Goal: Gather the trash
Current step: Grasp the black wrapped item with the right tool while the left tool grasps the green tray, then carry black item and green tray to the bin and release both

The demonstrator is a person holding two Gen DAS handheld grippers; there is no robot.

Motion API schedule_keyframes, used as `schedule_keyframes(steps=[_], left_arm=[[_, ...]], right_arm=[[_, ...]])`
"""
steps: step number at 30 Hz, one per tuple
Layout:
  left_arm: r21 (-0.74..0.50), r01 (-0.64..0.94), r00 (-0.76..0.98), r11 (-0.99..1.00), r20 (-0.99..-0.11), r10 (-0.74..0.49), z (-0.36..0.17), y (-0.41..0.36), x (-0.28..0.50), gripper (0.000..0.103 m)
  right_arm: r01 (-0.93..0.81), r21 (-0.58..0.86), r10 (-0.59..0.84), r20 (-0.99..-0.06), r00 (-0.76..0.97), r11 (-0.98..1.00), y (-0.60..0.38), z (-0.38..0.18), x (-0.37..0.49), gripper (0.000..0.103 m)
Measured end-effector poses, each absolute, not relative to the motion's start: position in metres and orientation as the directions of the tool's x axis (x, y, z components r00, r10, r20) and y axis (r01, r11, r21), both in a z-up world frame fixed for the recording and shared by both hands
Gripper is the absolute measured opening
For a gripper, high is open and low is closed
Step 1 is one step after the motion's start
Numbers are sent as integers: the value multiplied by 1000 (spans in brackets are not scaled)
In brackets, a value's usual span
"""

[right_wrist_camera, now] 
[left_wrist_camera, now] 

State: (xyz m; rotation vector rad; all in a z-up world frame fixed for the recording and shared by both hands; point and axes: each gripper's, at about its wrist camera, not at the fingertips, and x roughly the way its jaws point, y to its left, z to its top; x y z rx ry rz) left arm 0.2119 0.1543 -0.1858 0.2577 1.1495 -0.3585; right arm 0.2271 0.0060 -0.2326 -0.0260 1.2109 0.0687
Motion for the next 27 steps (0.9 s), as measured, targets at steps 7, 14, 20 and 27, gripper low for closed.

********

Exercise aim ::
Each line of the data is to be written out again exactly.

Written answer ::
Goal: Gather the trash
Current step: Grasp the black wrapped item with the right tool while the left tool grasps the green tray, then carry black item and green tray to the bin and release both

The demonstrator is a person holding two Gen DAS handheld grippers; there is no robot.

Motion API schedule_keyframes, used as `schedule_keyframes(steps=[_], left_arm=[[_, ...]], right_arm=[[_, ...]])`
"""
steps: step number at 30 Hz, one per tuple
Layout:
  left_arm: r21 (-0.74..0.50), r01 (-0.64..0.94), r00 (-0.76..0.98), r11 (-0.99..1.00), r20 (-0.99..-0.11), r10 (-0.74..0.49), z (-0.36..0.17), y (-0.41..0.36), x (-0.28..0.50), gripper (0.000..0.103 m)
  right_arm: r01 (-0.93..0.81), r21 (-0.58..0.86), r10 (-0.59..0.84), r20 (-0.99..-0.06), r00 (-0.76..0.97), r11 (-0.98..1.00), y (-0.60..0.38), z (-0.38..0.18), x (-0.37..0.49), gripper (0.000..0.103 m)
Measured end-effector poses, each absolute, not relative to the motion's start: position in metres and orientation as the directions of the tool's x axis (x, y, z components r00, r10, r20) and y axis (r01, r11, r21), both in a z-up world frame fixed for the recording and shared by both hands
Gripper is the absolute measured opening
For a gripper, high is open and low is closed
Step 1 is one step after the motion's start
Numbers are sent as integers: the value multiplied by 1000 (spans in brackets are not scaled)
In brackets, a value's usual span
"""

[right_wrist_camera, now] 
[left_wrist_camera, now] 

State: (xyz m; rotation vector rad; all in a z-up world frame fixed for the recording and shared by both hands; point and axes: each gripper's, at about its wrist camera, not at the fingertips, and x roughly the way its jaws point, y to its left, z to its top; x y z rx ry rz) left arm 0.2119 0.1543 -0.1858 0.2577 1.1495 -0.3585; right arm 0.2271 0.0060 -0.2326 -0.0260 1.2109 0.0687
Motion for the next 27 steps (0.9 s), as measured, targets at steps 7, 14, 20 and 27, gripper low for closed.

The exercise asks for nothing more.